Carlos Daniel se cala. Não existe muitas palavras a serem ditas.

—Filho, seu avô me disse um dia, sua avó também, e agora... Bem, digo a você. Independente do ato, amor de pai e filho é um laço interminável. Posso não concordar com seus pontos de vista, pode não ser o que eu esperava, mas... Nunca vou te amar menos. Você só vai entender isso quando tiver os teus filhos. Não tenho o que lhe perdoar... Acho que nós dois aprendemos a lição.

Um silêncio se estende na linha. Em meio a tanta dor, um pequeno brilho nasce no peito de Carlos Daniel.

—Assim que tiver notícias ligo novamente.

—Certo.

—Cuide de seus irmãos.

—Tudo bem.

Carlos Daniel desliga a chamada e quase como se fosse um choque de realidade, as lágrimas voltam para seu rosto.

Tudo estava em um paraíso perfeito. Sua família estava outra vez completa. Seus filhos mais velhos estavam se tornando pessoas de bem, os caçulas estavam cada vez mais espertos, e a pequena Lupe... Essa era o renascimento de tudo. Tudo começou com uma tragédia, uma mentira. Um ato de descontrole e mais dois anos de dor e sofrimento para uma família. A família deixou de ser família, o amor virou rancor e a angústia continuou fazendo seu papel. Mas, como dizem, o mundo gira... E ele girou. Girou tão intenso quando o brilho que aparece nos olhos de Carlos Daniel ao ver sua mulher lhe confessar amor. Girou tão cheio de promessas quanto quando ela observa o jeito em que ele lhe desperta em todas as manhãs. Girou.. trouxe de volta dores, desespero... Batalhas... E claro, uma vitória. Um momento vivido apenas com o coração deu vida a um pequeno ser que hoje Carlos Daniel chama de Filha.
Paulina implorou a todos os céus que aquilo não podia ser real... Mas era. Vivia dentro dela, tanto a bebê quanto seus sentimentos por ele. Mesmo ferida, acreditando em suas promessas, ela se deixou levar pelas palavras bonitas de Carlos Daniel; E bem, ele nunca lhe mentiu. Curou cada uma daquelas feridas, apagou cada uma das pésimas lembranças e não deixou em momento algum ela esquecer o quando ele a ama, o quanto é grato por sua existência e sua reciprocidade.

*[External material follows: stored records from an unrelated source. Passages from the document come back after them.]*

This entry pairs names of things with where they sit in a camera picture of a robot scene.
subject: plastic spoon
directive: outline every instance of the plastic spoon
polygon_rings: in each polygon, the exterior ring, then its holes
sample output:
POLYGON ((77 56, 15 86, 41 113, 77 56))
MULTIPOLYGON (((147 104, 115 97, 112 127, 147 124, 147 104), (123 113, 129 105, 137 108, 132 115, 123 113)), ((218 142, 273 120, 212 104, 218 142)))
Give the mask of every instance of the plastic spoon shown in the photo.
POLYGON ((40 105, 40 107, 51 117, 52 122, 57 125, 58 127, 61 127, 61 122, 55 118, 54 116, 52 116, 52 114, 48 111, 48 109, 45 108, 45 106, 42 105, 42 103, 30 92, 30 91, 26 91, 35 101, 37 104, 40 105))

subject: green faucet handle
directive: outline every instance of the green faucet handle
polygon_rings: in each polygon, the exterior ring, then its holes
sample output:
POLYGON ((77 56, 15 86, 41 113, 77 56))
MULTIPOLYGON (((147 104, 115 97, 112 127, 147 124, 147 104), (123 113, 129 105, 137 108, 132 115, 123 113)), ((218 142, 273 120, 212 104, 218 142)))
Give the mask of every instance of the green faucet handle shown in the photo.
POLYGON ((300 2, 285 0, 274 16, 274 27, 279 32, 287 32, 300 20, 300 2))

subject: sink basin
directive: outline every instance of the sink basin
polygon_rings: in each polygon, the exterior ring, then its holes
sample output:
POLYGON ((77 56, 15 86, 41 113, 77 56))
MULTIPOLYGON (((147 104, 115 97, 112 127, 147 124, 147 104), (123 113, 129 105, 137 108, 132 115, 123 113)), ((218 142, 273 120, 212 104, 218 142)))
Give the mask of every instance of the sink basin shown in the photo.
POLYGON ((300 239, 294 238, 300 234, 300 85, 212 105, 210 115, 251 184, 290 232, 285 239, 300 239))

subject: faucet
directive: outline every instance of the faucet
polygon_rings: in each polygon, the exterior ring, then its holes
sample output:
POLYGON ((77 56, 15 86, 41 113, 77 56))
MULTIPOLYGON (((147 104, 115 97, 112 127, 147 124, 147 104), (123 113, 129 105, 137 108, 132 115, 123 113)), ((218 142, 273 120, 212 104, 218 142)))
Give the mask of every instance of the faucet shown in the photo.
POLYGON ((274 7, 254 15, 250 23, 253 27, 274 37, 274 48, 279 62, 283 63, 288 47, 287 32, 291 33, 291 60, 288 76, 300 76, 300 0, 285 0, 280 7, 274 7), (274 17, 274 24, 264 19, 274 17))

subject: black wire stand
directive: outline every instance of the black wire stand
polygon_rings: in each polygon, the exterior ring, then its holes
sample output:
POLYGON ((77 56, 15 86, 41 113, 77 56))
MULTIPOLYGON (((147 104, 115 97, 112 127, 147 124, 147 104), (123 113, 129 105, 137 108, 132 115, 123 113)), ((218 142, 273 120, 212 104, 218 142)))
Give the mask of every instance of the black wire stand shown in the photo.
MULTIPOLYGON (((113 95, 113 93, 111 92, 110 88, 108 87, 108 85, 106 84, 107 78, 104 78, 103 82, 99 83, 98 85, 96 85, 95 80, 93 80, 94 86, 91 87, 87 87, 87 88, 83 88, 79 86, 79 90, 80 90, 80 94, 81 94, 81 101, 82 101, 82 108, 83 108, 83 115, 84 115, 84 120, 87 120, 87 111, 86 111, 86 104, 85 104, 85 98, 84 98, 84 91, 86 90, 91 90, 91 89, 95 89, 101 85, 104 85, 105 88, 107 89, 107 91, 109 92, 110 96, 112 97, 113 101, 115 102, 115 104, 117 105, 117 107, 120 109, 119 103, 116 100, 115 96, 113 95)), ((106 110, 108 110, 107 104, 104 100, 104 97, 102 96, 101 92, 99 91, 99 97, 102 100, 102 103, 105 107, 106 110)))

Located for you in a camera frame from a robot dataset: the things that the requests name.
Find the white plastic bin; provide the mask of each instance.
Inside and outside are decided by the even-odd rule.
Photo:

Saindo de seus devaneios, Carlos Daniel levanta e vai até a lanchonete do hospital em busca de mais um café duplo.
Regressa, senta no mesmo lugar e não consegue pensar como seu dia teria sido diferente se ele tivesse insistido mais para que ela ficasse na cama com ele naquela manhã. Ele tinha pensamentos tão intensos na mente... Desejos tão atrevidos e que só queria viver com ela. Reviver cada um deles apenas nos braços dela. Podia ter sido diferente, mas não foi. Relembra o último beijo, as carícias no corredor e o jeito como ficou vermelho o rosto de sua amada quando Lizete os pegou desprevenidos. Ela se foi... Foi para provar o vestido de seu casamento e não regressou para o almoço e muito menos para seus braços no final da noite.

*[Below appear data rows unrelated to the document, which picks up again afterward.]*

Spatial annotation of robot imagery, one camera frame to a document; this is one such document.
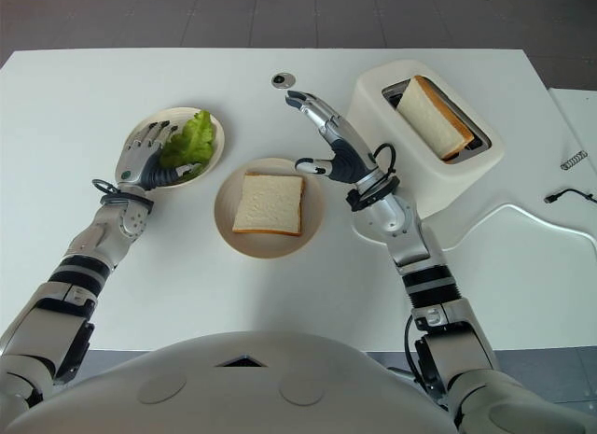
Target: slice of bread
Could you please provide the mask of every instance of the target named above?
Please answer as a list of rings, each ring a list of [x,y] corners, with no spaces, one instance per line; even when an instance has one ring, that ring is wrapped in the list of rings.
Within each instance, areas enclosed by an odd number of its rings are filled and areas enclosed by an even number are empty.
[[[410,80],[396,110],[442,160],[459,153],[475,138],[426,77]]]
[[[232,231],[299,236],[303,189],[296,175],[245,175]]]

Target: green lettuce
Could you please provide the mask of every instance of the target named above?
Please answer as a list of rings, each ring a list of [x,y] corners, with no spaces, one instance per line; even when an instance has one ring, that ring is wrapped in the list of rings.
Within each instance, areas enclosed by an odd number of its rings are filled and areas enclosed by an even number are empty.
[[[189,163],[200,163],[185,175],[186,180],[195,177],[203,171],[214,155],[213,141],[214,126],[211,116],[209,112],[202,110],[185,123],[181,133],[175,133],[165,143],[160,155],[160,166],[176,168]]]

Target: beige plate
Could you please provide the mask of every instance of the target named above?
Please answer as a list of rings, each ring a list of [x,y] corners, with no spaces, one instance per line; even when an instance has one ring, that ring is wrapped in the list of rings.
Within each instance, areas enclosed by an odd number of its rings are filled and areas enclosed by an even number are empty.
[[[234,233],[232,225],[243,194],[245,173],[261,175],[300,175],[305,179],[301,201],[300,236],[270,233]],[[220,187],[215,197],[215,224],[226,242],[239,252],[258,259],[275,259],[288,255],[306,245],[315,235],[324,217],[324,195],[320,178],[302,175],[295,170],[294,162],[286,159],[259,159],[250,161],[234,173]]]
[[[166,119],[169,120],[171,124],[177,124],[178,131],[176,132],[180,133],[182,132],[185,123],[192,119],[193,116],[199,113],[200,111],[201,109],[197,109],[195,107],[172,107],[170,109],[164,109],[159,112],[156,112],[155,114],[147,117],[139,124],[137,124],[131,131],[131,134],[138,133],[149,123],[153,123],[154,121],[165,121]],[[193,177],[192,179],[187,180],[185,182],[180,182],[173,185],[169,185],[167,187],[162,187],[163,189],[171,187],[182,187],[183,185],[189,184],[192,181],[205,176],[207,173],[209,173],[209,171],[212,168],[214,168],[217,161],[220,160],[220,156],[222,155],[222,151],[224,150],[224,130],[222,129],[222,125],[220,124],[220,122],[213,115],[210,116],[212,124],[214,125],[214,141],[212,142],[212,146],[214,147],[214,155],[207,163],[207,166],[205,167],[203,172],[197,177]]]

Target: metal spring
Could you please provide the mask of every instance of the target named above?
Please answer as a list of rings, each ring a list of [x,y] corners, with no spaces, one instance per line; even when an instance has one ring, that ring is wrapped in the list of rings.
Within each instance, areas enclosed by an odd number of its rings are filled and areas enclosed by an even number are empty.
[[[589,156],[589,154],[587,154],[587,151],[578,151],[577,154],[575,154],[570,159],[561,164],[560,168],[562,168],[564,171],[569,170],[577,163],[585,159],[587,156]]]

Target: circular button
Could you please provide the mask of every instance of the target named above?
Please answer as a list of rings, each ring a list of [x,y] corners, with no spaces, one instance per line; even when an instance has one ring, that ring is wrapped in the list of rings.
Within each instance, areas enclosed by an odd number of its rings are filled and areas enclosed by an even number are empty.
[[[137,399],[144,404],[162,403],[180,392],[186,383],[187,377],[180,372],[158,376],[141,385]]]
[[[319,380],[296,374],[286,375],[279,388],[280,395],[297,406],[312,406],[326,393]]]
[[[289,89],[295,85],[297,80],[289,73],[277,73],[271,78],[271,85],[276,89]]]

Agora a dor era simplesmente um buraco em seu peito que apenas crescia sem notícias dela. Sua mente não conseguia parar de relembrar o vídeo, as fotos, todas as palavras de Diego e muito menos a maneira como juntou seu corpo inconsciente do chão.

Deus não podia ser tão cruel fazendo isso depois de tudo.